# Input data:

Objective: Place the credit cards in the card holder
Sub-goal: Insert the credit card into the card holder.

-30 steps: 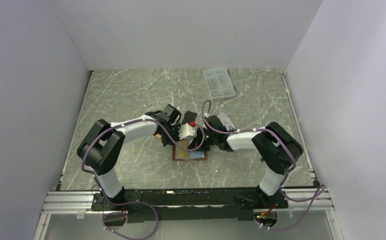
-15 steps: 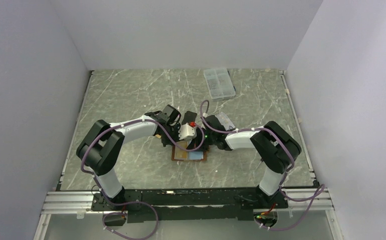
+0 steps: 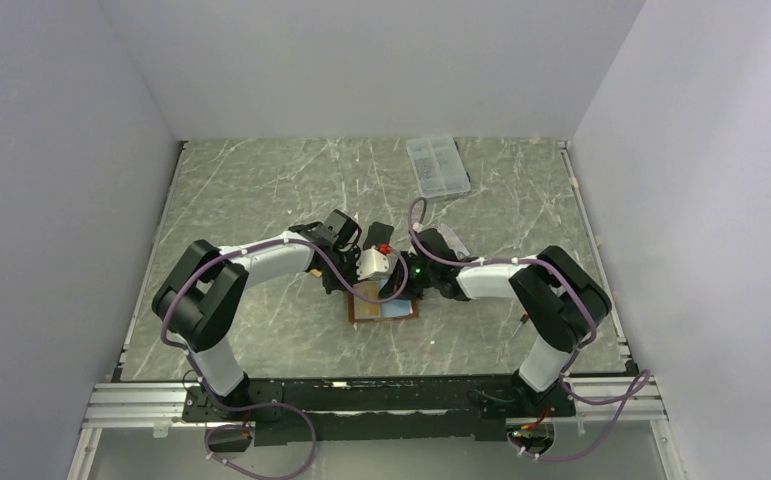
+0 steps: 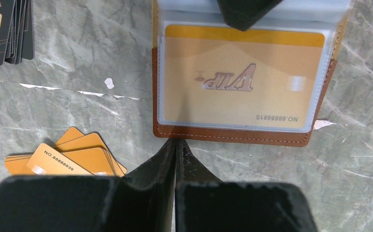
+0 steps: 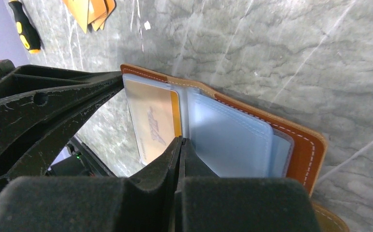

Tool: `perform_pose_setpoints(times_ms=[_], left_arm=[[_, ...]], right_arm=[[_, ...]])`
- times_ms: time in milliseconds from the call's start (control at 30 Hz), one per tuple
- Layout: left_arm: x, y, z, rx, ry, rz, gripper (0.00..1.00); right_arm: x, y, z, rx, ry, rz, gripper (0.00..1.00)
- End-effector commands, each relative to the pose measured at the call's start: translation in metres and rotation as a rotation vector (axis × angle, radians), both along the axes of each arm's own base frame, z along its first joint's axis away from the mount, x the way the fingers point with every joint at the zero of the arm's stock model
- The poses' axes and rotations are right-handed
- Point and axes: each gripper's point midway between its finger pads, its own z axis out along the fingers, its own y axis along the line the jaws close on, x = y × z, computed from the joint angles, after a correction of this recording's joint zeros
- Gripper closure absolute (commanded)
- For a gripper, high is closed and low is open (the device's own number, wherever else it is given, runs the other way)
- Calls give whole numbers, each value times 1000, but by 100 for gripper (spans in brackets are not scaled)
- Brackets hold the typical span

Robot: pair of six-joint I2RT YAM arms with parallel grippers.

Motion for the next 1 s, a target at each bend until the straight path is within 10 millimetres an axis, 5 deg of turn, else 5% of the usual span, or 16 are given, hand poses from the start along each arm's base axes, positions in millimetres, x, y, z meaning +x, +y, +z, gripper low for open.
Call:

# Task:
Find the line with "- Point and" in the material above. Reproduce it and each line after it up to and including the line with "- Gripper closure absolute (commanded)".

# Response area:
- Point and axes: each gripper's point midway between its finger pads, its own z axis out along the fingers, its own y axis along the line the jaws close on, x = y × z, computed from the joint angles, after a correction of this recording's joint zeros
- Gripper closure absolute (commanded)

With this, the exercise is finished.